- AVAILABLE DATA -
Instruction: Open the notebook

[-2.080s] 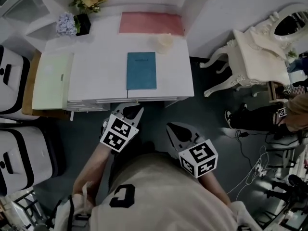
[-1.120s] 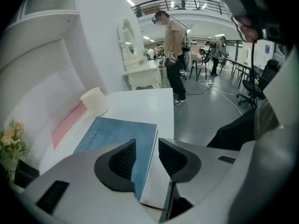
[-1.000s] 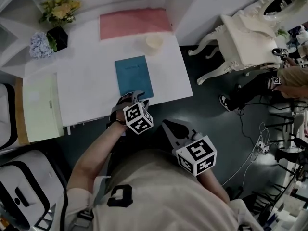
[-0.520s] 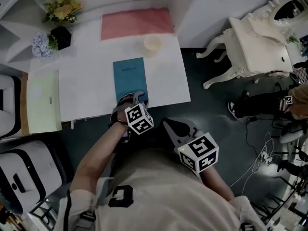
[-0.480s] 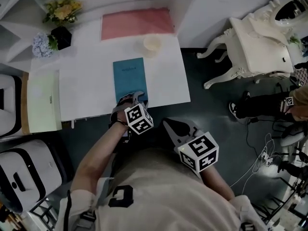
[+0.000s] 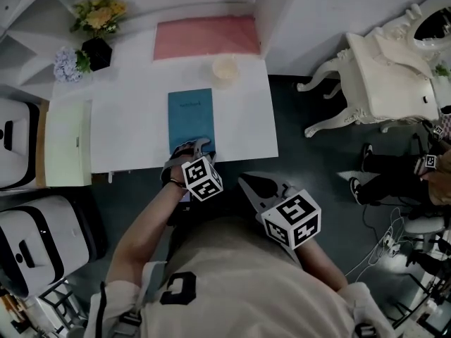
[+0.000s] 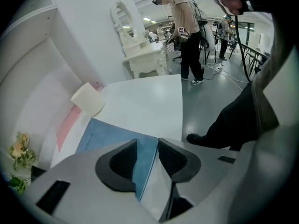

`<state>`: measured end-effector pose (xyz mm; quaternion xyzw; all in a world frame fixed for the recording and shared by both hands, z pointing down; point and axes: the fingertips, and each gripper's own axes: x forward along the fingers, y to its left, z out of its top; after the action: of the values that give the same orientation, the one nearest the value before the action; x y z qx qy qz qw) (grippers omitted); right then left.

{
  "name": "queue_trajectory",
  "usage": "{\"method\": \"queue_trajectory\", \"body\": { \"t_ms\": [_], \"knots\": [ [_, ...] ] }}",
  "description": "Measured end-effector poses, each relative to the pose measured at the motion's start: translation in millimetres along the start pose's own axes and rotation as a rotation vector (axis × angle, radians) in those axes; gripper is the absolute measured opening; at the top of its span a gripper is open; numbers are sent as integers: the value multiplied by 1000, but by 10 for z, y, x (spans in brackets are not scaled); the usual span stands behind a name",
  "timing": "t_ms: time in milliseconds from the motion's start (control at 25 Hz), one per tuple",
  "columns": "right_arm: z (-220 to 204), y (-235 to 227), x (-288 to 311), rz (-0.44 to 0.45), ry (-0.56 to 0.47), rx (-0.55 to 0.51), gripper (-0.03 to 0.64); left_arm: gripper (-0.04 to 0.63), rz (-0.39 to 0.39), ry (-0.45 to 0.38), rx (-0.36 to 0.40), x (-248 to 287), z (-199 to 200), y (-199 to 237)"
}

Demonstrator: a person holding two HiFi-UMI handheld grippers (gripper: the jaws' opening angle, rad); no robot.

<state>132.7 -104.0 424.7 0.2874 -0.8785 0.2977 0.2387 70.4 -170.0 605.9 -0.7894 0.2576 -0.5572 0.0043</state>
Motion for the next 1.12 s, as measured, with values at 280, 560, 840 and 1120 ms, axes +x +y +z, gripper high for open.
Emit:
{"method": "queue_trajectory", "body": {
  "t_ms": [280,560,840,1120],
  "knots": [
    [50,-48,15,0,-3,1,21,152,-7,3,23,14,3,-3],
    [80,-57,22,-8,-12,2,21,118,-36,-14,15,6,8,-34],
    [70,-33,38,-14,-17,9,21,63,-71,-49,-19,-13,-2,-64],
    [62,-11,22,-19,-23,12,21,48,-133,-56,-139,-38,-9,-45]
  ]
}}
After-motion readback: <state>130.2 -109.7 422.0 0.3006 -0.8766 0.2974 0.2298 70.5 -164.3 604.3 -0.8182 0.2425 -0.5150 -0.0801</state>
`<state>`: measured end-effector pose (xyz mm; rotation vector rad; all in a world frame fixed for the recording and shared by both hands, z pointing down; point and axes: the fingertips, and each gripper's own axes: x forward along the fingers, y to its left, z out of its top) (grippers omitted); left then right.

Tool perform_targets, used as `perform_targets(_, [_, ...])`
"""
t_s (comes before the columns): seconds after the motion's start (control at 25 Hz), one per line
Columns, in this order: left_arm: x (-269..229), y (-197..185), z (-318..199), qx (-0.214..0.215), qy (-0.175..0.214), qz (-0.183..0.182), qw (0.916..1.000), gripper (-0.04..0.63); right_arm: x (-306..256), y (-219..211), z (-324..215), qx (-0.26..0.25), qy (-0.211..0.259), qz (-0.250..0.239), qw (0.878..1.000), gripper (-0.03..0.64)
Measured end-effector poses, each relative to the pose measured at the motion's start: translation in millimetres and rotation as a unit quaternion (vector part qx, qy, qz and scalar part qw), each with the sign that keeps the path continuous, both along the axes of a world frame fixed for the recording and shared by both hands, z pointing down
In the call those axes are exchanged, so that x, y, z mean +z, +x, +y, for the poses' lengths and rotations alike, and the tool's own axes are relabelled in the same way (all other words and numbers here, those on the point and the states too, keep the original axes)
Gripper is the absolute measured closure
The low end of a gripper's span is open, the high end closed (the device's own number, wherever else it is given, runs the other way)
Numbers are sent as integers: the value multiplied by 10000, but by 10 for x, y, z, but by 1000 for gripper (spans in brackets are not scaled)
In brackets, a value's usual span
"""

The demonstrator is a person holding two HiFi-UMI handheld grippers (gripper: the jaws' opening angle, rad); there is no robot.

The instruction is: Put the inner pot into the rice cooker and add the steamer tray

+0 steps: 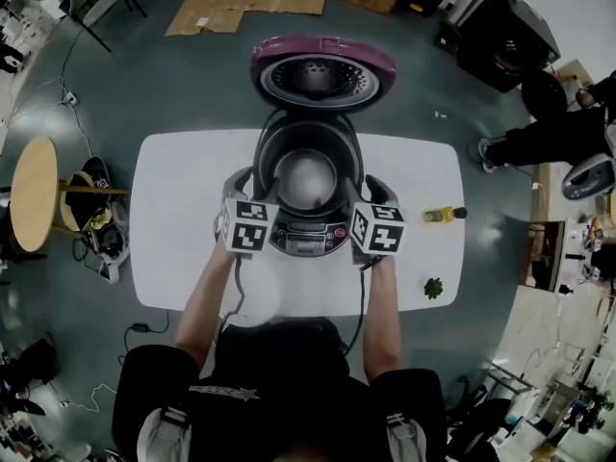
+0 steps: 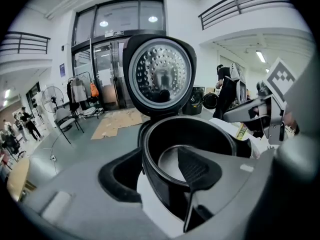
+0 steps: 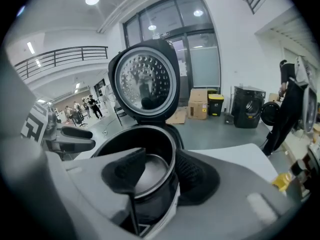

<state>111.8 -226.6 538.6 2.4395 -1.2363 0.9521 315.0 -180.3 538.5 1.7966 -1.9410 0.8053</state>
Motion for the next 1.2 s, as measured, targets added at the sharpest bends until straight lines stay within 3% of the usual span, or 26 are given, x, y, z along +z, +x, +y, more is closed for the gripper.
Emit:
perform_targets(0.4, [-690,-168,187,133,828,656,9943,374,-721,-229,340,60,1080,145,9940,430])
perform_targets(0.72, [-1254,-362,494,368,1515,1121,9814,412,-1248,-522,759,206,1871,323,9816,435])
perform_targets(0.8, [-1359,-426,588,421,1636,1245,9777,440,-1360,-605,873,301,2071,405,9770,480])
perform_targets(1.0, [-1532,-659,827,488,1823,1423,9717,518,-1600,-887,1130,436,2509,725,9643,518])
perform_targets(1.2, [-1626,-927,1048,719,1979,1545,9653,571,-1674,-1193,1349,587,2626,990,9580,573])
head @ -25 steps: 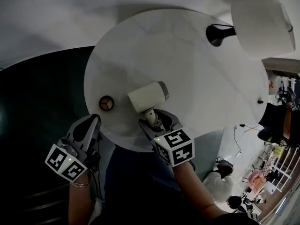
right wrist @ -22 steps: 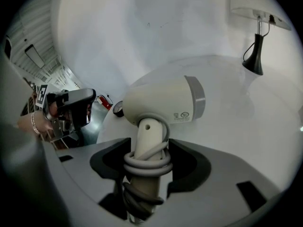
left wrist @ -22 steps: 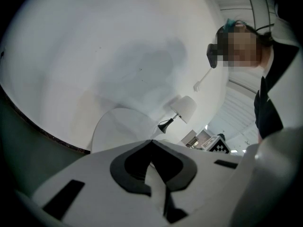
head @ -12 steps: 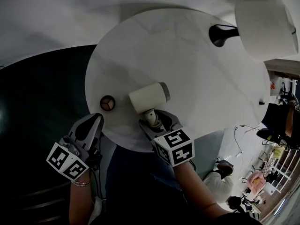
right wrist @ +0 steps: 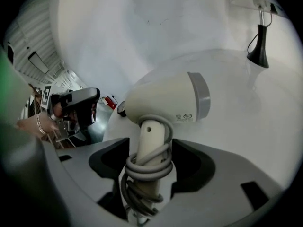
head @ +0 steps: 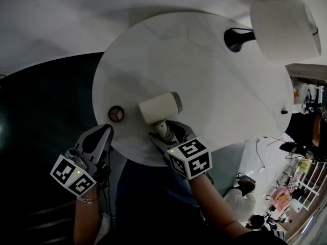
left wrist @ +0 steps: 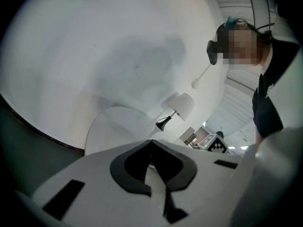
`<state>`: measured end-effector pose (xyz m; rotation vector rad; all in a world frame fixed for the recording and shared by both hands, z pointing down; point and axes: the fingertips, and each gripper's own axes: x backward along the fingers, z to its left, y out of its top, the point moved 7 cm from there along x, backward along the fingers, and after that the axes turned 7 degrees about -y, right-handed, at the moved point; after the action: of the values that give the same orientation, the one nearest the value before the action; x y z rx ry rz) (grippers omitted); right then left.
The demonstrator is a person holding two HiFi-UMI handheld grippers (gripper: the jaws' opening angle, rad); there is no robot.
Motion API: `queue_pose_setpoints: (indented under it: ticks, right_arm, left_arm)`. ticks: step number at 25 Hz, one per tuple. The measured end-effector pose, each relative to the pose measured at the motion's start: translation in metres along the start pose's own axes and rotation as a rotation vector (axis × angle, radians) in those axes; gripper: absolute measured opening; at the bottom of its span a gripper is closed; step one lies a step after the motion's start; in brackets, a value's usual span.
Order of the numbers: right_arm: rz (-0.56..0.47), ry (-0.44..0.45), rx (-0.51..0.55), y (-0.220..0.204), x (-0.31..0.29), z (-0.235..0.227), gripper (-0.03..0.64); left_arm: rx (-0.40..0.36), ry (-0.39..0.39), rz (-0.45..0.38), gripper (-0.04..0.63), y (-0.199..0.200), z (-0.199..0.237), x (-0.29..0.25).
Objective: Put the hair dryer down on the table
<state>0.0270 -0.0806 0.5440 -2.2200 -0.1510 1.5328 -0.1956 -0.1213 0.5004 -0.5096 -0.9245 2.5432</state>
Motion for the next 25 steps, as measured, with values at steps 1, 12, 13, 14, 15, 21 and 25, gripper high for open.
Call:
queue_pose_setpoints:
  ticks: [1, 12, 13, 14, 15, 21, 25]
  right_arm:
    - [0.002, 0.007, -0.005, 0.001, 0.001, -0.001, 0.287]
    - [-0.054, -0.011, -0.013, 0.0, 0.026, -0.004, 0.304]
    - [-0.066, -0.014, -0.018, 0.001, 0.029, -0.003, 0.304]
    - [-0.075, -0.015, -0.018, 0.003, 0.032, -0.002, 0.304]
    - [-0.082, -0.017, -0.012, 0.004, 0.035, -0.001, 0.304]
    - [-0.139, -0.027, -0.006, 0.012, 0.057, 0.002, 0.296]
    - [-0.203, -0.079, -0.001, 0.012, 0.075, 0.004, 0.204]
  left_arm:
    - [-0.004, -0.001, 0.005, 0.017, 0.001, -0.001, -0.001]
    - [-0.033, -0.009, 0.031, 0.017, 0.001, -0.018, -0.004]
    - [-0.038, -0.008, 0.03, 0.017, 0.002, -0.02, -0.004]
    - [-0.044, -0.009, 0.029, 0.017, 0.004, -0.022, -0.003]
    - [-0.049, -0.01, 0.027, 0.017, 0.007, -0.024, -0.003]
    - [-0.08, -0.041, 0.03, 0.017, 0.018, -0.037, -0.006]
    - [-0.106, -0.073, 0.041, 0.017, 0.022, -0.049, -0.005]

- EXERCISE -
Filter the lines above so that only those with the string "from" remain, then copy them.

- SOLUTION FOR THIS PROBLEM -
  "timing": "t_ms: time in milliseconds from the motion's start (control at 25 Hz), one per tuple",
`<state>`: measured end-effector pose (xyz m; rotation vector rad; all in a world frame fixed for the recording and shared by both hands, z pointing down; point and axes: the fingertips, and each gripper's own axes: x backward along the fingers, z to its left, y out of its top, the point moved 7 cm from there along x, backward along the fingers, and after that the axes turned 7 degrees about -y, right-handed, at the moved point; after the action: of the values that give the same orientation, the one nearest the value before the action; x y z rx ry rz) (grippers omitted); right then left.

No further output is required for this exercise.